Glim remembered the ghost of the feeling, of near-perfect peace.

“You didn’t think to warn me about that before I did it?” he wondered.

“Warn you? Why?”

“Because—” He stopped, then started again. “Listen, don’t do it again, okay? I don’t want you to die.”

“Well, I wouldn’t die, silly, just go back into Umbriel.”

“Right—and be born as someone else, someone who doesn’t remember me, who isn’t my friend.”

“I wouldn’t have to remember you,” Fhena said. “I would know you, Mere-Glim, whatever form I wore.” She brightened. “Maybe I would even be born in a form like yours. Wouldn’t that be fun?”

Something like a quick hot tide seem to fill him up, and his mouth worked in embarrassment.

“What’s wrong?” she asked.

“Please,” he said, “just promise me—no more branch riding.”

“That’s an awful lot to promise,” she said. “But if you’re asking, I guess I will.”

“Good. Thank you.”

But she had reminded him of something he’d been trying not to think about.

“What now?” Fhena asked.

“Now?” he sighed. “Well, speaking of being reborn, I have to go back to the sump and check on the recent implantations.”

“Stay a little longer,” she pleaded.

“I have to go,” he said. “Besides, you’ve got your own work to do. I don’t want to get you in trouble.”

“Well, very well. Tomorrow?”

“Tomorrow.”

He left, but the thought of Fhena as an Argonian—or at least in the form of one—stayed with him. In fact, he was so distracted that he realized he’d reached the implantations and had just been staring at them for several moments before he really saw them.

They looked so much like small Saxhleel.

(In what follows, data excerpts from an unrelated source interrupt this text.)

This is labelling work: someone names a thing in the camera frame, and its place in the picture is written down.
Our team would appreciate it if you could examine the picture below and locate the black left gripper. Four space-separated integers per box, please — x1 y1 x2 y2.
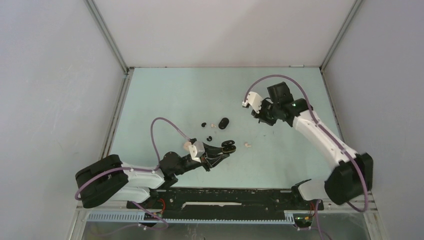
174 141 229 176

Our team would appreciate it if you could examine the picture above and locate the pink charging case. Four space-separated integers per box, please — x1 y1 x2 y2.
183 141 192 151

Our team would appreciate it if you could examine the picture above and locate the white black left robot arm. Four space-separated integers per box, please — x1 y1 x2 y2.
74 139 237 209

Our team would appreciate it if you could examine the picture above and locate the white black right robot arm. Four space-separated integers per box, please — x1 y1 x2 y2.
242 82 374 209

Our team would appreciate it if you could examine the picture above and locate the black oval charging case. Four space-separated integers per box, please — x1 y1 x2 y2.
218 117 230 130

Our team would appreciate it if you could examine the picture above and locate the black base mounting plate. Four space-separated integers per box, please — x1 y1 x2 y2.
140 187 324 220

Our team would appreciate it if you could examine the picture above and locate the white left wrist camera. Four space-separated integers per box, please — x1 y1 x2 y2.
188 140 206 163

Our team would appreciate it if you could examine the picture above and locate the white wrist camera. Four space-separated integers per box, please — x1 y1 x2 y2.
188 140 206 163
242 91 264 114

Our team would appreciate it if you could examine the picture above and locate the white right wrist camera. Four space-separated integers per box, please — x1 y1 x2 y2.
242 91 264 114

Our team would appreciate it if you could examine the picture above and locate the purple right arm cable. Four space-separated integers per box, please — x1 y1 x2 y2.
244 74 369 213

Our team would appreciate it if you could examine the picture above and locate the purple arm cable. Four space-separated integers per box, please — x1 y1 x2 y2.
244 74 369 213
74 117 196 202

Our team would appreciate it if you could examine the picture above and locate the grey slotted cable duct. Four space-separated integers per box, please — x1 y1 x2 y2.
86 211 295 224

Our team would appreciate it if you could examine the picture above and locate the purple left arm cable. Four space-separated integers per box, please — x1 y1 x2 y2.
74 117 196 202

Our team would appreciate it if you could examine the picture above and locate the aluminium frame rail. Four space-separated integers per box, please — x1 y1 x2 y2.
67 188 388 240

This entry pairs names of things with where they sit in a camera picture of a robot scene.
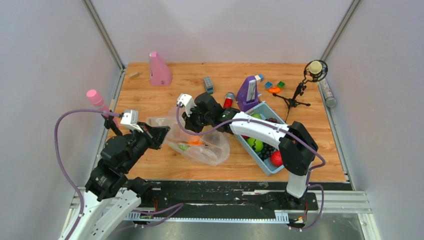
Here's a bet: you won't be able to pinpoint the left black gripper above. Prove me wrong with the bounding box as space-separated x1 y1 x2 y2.
122 120 171 172

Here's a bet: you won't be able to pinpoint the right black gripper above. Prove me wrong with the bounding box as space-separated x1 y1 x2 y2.
182 104 214 134

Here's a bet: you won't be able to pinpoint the orange fruit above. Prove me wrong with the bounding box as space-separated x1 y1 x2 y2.
187 135 204 146

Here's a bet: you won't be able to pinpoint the clear plastic fruit bag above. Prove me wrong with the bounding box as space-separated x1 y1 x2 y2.
146 107 231 166

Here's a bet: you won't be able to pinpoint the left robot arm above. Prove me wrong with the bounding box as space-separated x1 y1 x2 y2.
60 122 171 240

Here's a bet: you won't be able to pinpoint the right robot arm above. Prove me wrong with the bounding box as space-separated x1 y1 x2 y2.
176 92 320 209

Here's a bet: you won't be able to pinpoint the grey stacked toy bricks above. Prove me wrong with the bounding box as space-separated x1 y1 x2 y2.
203 76 214 94

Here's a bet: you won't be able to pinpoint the red glitter microphone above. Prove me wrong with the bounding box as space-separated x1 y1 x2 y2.
223 92 236 109

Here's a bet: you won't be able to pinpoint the purple metronome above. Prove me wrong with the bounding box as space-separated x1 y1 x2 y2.
236 74 262 112

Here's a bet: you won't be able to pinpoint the green guava back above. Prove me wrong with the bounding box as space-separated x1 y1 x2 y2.
251 113 262 120

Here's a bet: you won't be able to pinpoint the light blue plastic basket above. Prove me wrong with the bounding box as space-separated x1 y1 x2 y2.
234 102 285 176

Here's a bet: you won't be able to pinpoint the pink metronome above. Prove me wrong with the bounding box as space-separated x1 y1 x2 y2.
149 51 172 87

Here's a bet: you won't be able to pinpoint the small wooden block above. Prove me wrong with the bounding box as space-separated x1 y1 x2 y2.
128 71 140 80

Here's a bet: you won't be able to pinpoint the orange blue green toy bricks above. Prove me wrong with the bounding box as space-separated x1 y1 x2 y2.
264 81 286 94

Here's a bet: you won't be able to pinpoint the pink microphone on stand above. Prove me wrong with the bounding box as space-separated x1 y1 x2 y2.
86 89 123 136

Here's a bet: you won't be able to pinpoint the dark purple grape bunch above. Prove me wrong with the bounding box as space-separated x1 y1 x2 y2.
257 117 280 161

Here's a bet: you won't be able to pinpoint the red apple front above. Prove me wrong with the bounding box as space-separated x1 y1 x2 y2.
269 150 283 168

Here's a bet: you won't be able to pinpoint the black tripod microphone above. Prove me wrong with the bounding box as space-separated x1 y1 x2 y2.
272 59 329 121

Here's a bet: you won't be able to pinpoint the glitter clear tube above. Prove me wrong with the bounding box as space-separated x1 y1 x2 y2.
319 78 337 108

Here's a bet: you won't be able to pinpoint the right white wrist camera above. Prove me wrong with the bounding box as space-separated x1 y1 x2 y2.
176 93 196 117

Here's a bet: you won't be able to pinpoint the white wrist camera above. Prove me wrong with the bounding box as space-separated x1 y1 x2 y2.
176 93 196 117
120 109 142 132

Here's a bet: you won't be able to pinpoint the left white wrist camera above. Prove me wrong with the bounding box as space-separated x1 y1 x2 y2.
120 109 142 132

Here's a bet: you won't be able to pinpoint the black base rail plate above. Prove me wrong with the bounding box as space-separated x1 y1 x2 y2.
119 179 319 220

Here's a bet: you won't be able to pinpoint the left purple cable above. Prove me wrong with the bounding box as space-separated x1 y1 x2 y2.
54 109 185 240

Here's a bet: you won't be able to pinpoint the purple cable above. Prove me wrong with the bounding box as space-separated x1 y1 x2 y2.
54 109 185 240
175 103 327 233

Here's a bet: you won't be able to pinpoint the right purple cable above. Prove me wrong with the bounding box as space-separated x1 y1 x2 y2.
175 103 327 233

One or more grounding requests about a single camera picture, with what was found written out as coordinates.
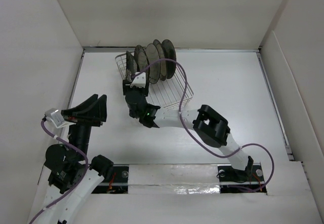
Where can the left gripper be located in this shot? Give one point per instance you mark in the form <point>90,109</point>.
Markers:
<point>93,114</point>

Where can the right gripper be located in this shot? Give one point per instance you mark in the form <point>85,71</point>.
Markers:
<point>126,88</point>

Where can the black square floral plate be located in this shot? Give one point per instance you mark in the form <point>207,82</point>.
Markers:
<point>131,66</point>

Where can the dark patterned rim plate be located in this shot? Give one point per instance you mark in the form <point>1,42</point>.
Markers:
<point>140,57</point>

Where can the cream plate with tree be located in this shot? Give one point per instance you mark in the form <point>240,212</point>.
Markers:
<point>152,56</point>

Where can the brown rimmed cream plate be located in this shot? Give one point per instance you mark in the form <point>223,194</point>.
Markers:
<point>163,66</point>

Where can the grey reindeer plate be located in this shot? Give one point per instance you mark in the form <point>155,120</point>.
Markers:
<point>170,53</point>

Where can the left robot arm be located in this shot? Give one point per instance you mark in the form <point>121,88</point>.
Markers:
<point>73,176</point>

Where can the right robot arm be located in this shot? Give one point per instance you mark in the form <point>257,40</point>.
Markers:
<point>210,126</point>

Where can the wire dish rack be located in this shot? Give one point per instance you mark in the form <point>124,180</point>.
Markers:
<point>166,93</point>

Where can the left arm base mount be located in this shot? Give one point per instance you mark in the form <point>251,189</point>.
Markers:
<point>117,183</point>

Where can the silver taped front rail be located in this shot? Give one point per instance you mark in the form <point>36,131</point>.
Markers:
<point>183,179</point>

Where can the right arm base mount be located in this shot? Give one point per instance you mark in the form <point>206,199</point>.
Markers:
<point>233,181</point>

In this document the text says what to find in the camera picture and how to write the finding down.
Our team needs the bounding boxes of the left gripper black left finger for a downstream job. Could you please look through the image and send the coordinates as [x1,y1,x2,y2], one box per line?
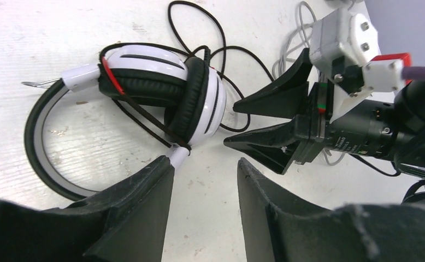
[64,155,175,262]

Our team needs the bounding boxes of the grey white over-ear headphones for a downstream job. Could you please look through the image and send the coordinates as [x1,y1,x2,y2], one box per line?
[272,0,365,167]

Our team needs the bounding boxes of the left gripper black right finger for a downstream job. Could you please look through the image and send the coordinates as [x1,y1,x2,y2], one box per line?
[237,158,332,261]

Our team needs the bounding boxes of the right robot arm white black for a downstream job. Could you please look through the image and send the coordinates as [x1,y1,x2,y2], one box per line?
[223,48,425,203]

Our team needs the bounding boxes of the black and white headphones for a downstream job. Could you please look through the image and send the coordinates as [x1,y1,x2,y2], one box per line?
[24,43,229,201]

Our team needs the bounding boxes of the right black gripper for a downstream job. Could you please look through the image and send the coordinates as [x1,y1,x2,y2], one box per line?
[223,48,403,175]

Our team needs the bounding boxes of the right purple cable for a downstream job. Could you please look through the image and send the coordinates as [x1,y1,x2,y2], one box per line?
[401,65,425,85]

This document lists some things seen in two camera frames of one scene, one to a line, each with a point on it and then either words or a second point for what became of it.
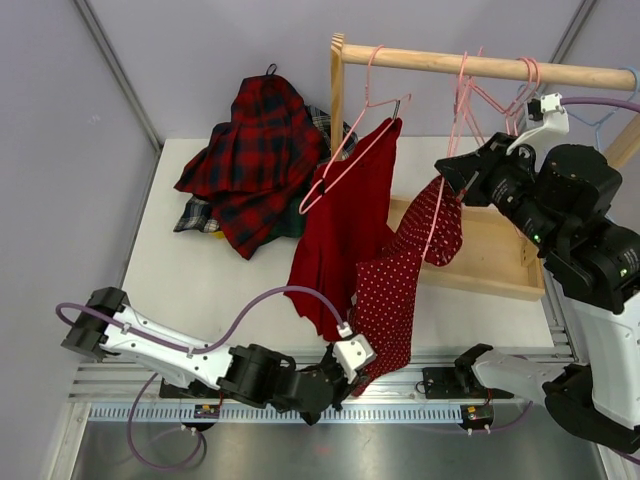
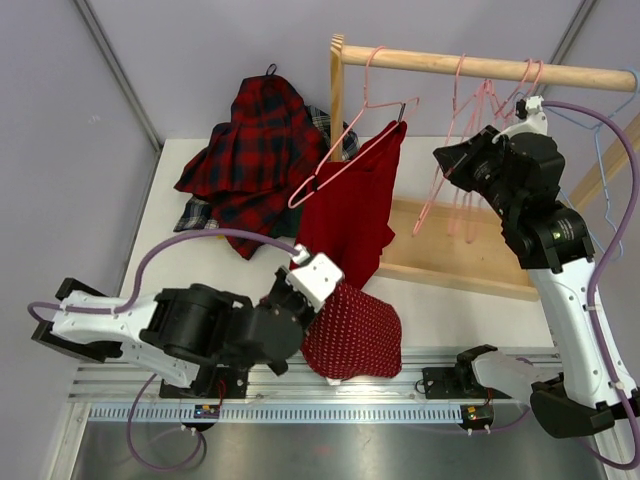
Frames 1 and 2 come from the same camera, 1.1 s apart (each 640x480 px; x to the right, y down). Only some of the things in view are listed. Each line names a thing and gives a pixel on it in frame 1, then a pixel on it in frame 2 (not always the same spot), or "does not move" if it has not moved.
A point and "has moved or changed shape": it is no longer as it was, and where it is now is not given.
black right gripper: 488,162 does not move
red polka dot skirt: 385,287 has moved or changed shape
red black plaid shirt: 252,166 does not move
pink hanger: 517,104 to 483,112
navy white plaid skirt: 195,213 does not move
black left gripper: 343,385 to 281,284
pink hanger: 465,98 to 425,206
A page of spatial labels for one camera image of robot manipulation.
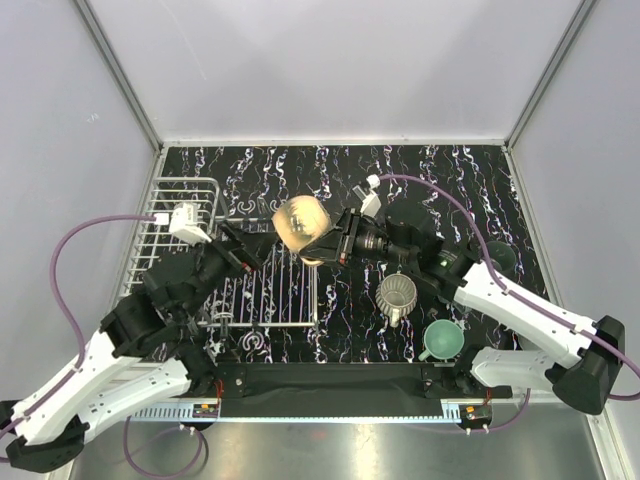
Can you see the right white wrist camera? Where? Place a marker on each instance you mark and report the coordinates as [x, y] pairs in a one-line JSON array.
[[366, 192]]

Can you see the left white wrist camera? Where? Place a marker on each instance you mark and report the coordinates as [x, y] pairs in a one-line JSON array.
[[182, 224]]

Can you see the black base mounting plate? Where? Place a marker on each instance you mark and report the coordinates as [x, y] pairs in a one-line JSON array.
[[243, 380]]

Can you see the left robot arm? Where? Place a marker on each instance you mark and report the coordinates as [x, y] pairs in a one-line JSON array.
[[147, 349]]

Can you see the white slotted cable duct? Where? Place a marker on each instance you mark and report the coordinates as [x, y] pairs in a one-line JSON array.
[[178, 412]]

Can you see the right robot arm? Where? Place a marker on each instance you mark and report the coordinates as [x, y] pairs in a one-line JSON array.
[[576, 358]]

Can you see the dark green cup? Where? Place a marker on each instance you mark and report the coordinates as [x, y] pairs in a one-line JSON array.
[[502, 257]]

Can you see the tan ceramic mug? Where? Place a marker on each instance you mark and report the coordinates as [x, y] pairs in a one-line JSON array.
[[299, 221]]

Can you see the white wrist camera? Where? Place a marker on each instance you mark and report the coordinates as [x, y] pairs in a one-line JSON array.
[[366, 192], [182, 224]]

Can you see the metal wire dish rack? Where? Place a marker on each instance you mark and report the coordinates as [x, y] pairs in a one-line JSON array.
[[281, 294]]

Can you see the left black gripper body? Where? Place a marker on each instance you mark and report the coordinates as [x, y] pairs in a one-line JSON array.
[[218, 260]]

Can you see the mint green mug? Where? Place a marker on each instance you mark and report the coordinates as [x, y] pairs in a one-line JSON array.
[[443, 340]]

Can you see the ribbed grey mug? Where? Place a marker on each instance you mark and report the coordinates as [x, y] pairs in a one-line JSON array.
[[396, 297]]

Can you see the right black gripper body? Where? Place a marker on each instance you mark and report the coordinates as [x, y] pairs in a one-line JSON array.
[[358, 240]]

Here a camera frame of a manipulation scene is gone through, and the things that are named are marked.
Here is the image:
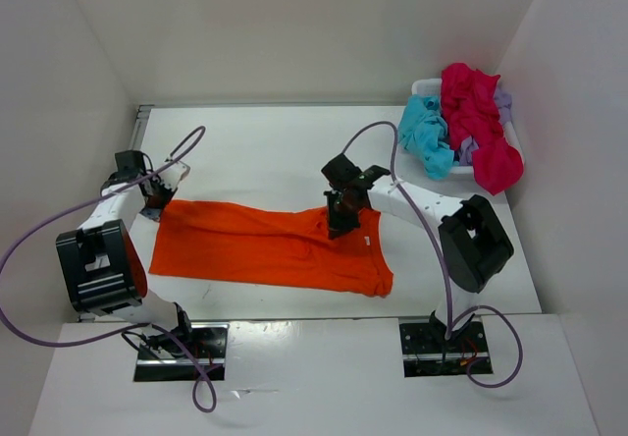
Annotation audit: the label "orange t shirt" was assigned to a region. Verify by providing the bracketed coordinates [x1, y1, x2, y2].
[149, 200, 393, 298]

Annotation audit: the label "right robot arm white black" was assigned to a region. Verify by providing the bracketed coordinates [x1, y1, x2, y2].
[322, 154, 514, 351]

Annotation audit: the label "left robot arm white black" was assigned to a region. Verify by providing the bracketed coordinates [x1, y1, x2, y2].
[56, 150, 196, 357]

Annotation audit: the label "cyan t shirt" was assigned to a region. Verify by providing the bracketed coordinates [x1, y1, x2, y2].
[398, 94, 454, 180]

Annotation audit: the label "lavender t shirt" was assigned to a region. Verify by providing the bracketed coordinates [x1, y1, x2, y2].
[457, 85, 512, 166]

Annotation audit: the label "white plastic basket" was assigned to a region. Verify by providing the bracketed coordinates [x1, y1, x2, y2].
[411, 78, 525, 178]

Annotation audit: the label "magenta t shirt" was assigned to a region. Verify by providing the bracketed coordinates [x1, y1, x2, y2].
[441, 63, 524, 195]

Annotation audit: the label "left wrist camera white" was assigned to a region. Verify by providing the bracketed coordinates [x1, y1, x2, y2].
[157, 158, 190, 192]

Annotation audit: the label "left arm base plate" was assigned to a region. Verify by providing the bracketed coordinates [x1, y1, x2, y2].
[131, 322, 229, 383]

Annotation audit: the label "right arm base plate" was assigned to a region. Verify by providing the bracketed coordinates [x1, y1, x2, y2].
[398, 316, 493, 378]

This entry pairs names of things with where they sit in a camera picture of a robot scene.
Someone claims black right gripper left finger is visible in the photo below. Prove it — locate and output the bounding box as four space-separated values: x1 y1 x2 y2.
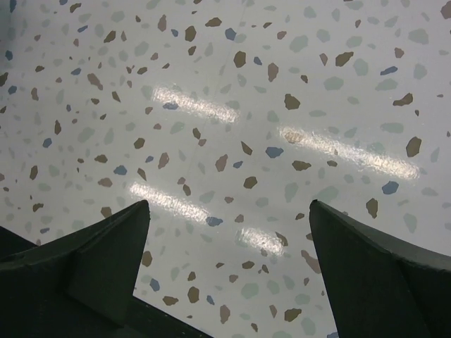
1 200 202 337

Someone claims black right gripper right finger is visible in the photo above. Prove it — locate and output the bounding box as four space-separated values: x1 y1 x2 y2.
309 200 450 337

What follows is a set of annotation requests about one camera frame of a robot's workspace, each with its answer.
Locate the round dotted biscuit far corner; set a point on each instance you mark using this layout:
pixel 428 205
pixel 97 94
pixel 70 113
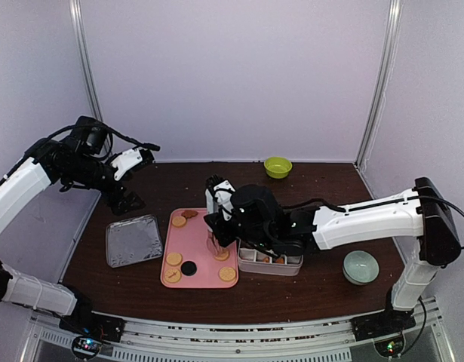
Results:
pixel 178 221

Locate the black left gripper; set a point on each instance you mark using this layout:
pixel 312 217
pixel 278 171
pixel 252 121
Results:
pixel 121 206

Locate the pale celadon ceramic bowl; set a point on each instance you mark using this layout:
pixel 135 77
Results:
pixel 360 268

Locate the black sandwich cookie middle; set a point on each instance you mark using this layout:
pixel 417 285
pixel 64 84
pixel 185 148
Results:
pixel 188 268

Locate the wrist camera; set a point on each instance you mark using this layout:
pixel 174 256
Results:
pixel 132 159
pixel 218 193

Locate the lilac divided storage box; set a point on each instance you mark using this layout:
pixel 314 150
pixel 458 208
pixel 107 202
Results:
pixel 253 261

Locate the clear plastic box lid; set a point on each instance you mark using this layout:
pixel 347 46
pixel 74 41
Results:
pixel 132 241

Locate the dotted biscuit with red mark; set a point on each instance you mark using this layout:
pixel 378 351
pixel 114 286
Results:
pixel 172 276

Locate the round dotted biscuit near left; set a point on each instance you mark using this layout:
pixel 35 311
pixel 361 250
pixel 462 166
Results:
pixel 174 259

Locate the left aluminium corner post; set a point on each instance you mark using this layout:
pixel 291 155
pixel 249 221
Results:
pixel 78 25

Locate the right aluminium corner post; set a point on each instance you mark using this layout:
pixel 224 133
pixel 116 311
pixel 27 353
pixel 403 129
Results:
pixel 382 79

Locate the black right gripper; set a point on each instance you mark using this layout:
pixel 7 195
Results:
pixel 223 237

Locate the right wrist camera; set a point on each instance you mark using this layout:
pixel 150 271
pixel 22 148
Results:
pixel 218 193

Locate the aluminium corner post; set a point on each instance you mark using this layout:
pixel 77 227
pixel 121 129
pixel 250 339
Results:
pixel 382 79
pixel 78 25

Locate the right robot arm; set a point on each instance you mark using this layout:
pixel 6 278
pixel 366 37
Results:
pixel 251 214

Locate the brown flower cookie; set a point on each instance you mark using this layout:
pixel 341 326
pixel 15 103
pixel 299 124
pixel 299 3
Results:
pixel 188 214

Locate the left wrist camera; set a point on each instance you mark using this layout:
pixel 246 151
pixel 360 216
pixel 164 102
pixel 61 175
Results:
pixel 132 159

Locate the green plastic bowl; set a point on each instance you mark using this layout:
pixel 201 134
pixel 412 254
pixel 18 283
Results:
pixel 277 167

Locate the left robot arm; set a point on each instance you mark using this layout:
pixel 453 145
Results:
pixel 88 155

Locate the round dotted biscuit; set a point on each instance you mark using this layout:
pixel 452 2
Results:
pixel 227 274
pixel 223 256
pixel 174 259

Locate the pink plastic tray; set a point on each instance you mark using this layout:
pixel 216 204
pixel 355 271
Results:
pixel 191 242

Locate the round dotted biscuit centre right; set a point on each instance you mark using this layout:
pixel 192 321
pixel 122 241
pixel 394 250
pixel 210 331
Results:
pixel 223 256

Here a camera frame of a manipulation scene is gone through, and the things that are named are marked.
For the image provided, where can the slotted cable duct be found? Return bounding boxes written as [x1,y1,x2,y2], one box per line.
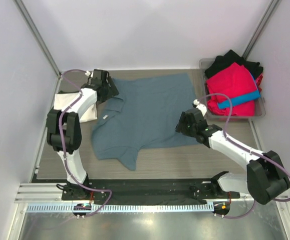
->
[27,202,214,214]

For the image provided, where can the left aluminium frame post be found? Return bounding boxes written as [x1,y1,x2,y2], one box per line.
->
[13,0,61,78]

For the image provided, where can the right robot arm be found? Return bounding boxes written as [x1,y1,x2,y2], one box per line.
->
[176,108,290,205]

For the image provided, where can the red t shirt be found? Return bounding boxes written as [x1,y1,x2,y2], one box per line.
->
[206,62,260,117]

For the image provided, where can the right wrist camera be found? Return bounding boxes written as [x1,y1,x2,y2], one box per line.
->
[193,99,207,117]

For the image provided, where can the grey plastic bin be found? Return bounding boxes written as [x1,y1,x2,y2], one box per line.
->
[197,58,266,122]

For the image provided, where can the bright blue t shirt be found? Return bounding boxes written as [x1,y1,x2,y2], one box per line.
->
[219,68,260,106]

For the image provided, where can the grey blue t shirt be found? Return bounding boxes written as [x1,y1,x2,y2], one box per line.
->
[91,73,197,171]

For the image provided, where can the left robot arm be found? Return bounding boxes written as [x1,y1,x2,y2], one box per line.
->
[47,69,119,200]

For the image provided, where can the aluminium front rail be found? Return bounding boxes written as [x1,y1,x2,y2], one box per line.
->
[15,183,252,203]

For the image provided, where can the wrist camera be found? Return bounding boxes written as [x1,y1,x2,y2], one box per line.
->
[85,68,101,78]
[193,99,207,117]

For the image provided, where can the folded white t shirt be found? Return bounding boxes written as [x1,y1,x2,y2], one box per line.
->
[54,92,97,123]

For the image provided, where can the black t shirt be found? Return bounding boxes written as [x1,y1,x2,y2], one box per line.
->
[204,50,263,79]

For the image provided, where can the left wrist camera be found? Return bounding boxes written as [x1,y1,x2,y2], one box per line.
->
[85,68,101,78]

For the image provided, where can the right aluminium frame post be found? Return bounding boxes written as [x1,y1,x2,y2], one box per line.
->
[242,0,281,59]

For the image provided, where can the aluminium frame post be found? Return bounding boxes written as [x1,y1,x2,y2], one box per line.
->
[242,0,281,59]
[13,0,61,78]

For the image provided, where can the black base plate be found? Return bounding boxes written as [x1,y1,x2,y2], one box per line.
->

Their eyes were very large.

He’d known since he first saw them, but put it off. He couldn’t face it then.

No matter what happened with the kitchens and the lords, the skraws wouldn’t be free of the vapors. They would die, one by one, and be replaced by things that looked like him, that didn’t need the vapors to breathe beneath the waves. When they were all dead, the agony of the skraws would be over.